Zrobiła ona coś więcej. Wsparła mnie słowem i zachęciła do dalszego pisania.
Jestem jej wdzięczny podwójnie. Odbieram jej słowa jako zachęta do dalszej
pracy i wysiłku twórczego. Moja
pisanina jest komuś potrzebna. Mój trud nie idzie na marne! Dla mnie to duża
pociecha.
Mam wrażenie, że dużo już napisałem i nie chcę się
narzucać. Widać, słowa religijne są stale potrzebne, bo są pokarmem dla duszy.
Wiele wątków powtarzam. Czynię to celowo, bo chcę, aby główny nurt mojej
filozofii został zrozumiany. To co mnie samego zachwyca to prawda o istocie
Wszechświata i ludzkiego istnienia. Chcę ogarnąć paradygmat bożego projektu
jakim się Wszechświat. Wyczuwam, a dowody znajduję w wywodach filozofów i
mądrych ludzi, że istotą Świata nie jest jej bytowość, ale jej odczuwanie. Nie wymyślam nic nowego.
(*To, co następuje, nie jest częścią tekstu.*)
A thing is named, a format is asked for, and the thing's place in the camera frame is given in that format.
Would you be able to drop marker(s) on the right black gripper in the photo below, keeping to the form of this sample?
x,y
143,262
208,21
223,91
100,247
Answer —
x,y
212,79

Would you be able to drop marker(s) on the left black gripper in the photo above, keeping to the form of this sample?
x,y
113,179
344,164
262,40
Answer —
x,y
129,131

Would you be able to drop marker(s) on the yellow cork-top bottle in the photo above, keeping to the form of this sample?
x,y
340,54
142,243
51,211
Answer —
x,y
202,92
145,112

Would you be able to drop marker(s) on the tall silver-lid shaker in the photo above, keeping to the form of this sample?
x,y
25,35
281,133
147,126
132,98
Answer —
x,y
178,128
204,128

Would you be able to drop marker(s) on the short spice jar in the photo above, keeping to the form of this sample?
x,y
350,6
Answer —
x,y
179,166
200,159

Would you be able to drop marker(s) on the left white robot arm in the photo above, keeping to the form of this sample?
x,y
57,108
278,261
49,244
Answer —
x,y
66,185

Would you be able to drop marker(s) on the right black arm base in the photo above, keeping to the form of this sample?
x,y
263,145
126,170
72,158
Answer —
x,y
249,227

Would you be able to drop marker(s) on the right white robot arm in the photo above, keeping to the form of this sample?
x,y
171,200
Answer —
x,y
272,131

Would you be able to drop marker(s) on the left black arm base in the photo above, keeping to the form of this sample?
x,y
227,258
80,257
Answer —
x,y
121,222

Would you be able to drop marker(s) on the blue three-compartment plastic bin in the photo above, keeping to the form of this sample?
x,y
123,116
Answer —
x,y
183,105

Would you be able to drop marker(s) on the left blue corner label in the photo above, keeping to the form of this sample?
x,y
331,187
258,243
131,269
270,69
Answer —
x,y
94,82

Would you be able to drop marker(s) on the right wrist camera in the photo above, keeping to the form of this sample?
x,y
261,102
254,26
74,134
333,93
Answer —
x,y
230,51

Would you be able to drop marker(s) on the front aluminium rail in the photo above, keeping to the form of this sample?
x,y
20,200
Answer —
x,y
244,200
Wiele mądrych ludzi powtarza, że ważniejszą rzecza jest bycie niż posiadanie.
Ale ja sięgam głębiej. Zadaję sobie pytanie na czym Stwórca oparł swój pomysł
powołania Świata do istnienia. Materia, którą odbiera człowiek jest tylko
fasadą theatrum świata, punktem oparcia i odniesienia. Liczy się to, co nie
jest widzialne, ale to co się czuje. Wszystko co nie jest namacalne ma w sobie
wartość wyższego pochodzenia. Nie najważniejszą, ale taką wartością jest
muzyka, a w muzyce słowo, a słowem jest modlitwa, a modlitwa jest trwaniem
przed Bogiem. Wszystko to łączy się z funkcjonał dobra. Ono rozchodzi się
wypełnia świat. Dobro czyni dobro. Ludzie pragnął dobra, bo ono przynosi
ludziom ukojenie i radość.
Szczęście odbija się na twarzach ludzi. Lubię oglądać,
zwłaszcza te, które są przepojone miłością. Nie ma piękniejszych lic, jak
twarze dzieci. Na twarzach ich dostrzegam Boga i Jego Miłość.
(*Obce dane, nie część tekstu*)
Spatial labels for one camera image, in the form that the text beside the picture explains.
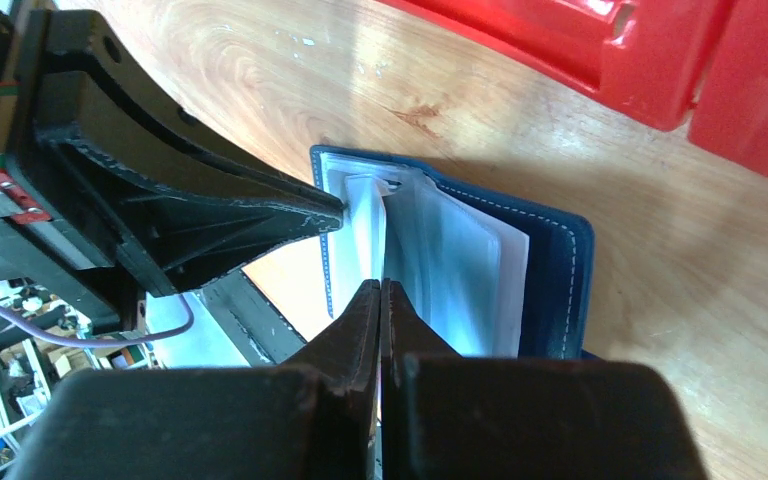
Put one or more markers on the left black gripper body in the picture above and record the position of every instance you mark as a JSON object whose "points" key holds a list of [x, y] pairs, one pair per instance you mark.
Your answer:
{"points": [[34, 244]]}

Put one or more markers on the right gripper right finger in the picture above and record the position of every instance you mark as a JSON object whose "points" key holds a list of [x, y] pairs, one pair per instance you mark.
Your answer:
{"points": [[446, 416]]}

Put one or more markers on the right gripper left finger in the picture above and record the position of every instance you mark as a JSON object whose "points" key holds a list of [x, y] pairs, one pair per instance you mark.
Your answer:
{"points": [[310, 417]]}

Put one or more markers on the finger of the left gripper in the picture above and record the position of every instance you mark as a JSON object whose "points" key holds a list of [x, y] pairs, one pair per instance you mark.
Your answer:
{"points": [[164, 243], [159, 112]]}

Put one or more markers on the blue leather card holder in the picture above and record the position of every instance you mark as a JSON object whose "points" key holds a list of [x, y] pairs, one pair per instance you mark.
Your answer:
{"points": [[492, 274]]}

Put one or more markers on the red double plastic bin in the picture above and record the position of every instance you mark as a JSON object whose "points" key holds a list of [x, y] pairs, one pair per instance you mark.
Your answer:
{"points": [[665, 64]]}
Podobną radość mam jak patrzę na twarze osób starszych,
tych którzy poznali boski dotyk i niemałe doświadczenie. Trzeba się zestarzeć,
aby wiedzieć, że starzy ludzie potrzebują bliskość innych ludzi. Jak
przypominam sobie moją matkę. Ona marzyła, żeby jej dzieci były blisko. Jak
okrutny jest los, który oddala je, by tworzyli nową wspólnotę. Człowiek ma
wiecznie pretensję, że swoim rodzicom tak mało poświęcał czasu. Teraz jak jej
nie ma widzę to wyraźnie. W jej oczach była wieczna tęsknota.